Last week I posted a question about performance management - who will own it and why? The answer has profound implications on the future shape of the human capital management landscape. There are so many different categories of vendors (talent management, HRIS, compensation, etc.) out there with their own take on this question that I thought it would be appropriate to get some other voices into the mix.
Here's a quick digest of some of the thoughts:
- Morethanaliving suggests that you buck up and own your own performance management.
- Donald Taylor chimed in from the other side of the pond and thinks that without integration with the organization's existing processes, the value is lost.
- SystematicHR says that talent acquisition vendors masquerade as talent management vendors, and that talent management departments do in fact exist (although are not prevalent).
- Incentive Intelligence argues that the tail is wagging the dog here, i.e. that managers own the performance of their people and they should be dictating what tools are most valuable to them.

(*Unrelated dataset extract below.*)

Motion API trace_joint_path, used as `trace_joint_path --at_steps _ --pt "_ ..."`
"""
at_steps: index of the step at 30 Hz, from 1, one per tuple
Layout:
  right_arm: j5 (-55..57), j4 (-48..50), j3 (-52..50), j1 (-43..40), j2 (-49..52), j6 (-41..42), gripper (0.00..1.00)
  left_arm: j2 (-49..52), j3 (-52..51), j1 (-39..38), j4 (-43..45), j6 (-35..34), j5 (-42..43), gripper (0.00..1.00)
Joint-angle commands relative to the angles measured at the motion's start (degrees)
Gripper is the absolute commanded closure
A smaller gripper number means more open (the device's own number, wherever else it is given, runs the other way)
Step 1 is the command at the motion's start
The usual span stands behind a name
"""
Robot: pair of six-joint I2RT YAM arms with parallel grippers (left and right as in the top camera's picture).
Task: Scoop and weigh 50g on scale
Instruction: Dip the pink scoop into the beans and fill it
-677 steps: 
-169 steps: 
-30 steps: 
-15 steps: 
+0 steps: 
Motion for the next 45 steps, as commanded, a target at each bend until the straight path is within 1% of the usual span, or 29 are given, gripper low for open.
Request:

The discussion that ensued highlights the real scope of the problem - too many silos, too many disjointed processes, too many stakeholders with a piece of the same pie and vendors only thinking about the business problem from one audience's point of view. Paul Hebert's response on SystematicHR's blog was more in line with my way of thinking:
What I think separates good from great (to borrow a phase) is when you begin to blur that ownership across multiple functions/departments/divisions. In other words there are no silos of ownership but peaks of focus that are connected by valleys of communication that connect those peaks (weird description but that’s the best I can do after spending 9 hours in airports today.)
If the vendors have their way, your company will have tools that only solve one set of problems for one group of people. Yes, you own your own performance management, and you also own the types of tools that will be at your disposal and the right ways to use them in your organization. Speak up.
Buck up, indeed!
Great conversation starter. Thanks for throwing the question out there.
I'd agree that the "blurry lines of peaks and valleys" should be the goal. Maybe some day it won't be "you own your own performance management," but "everyone owns everyone's performance management."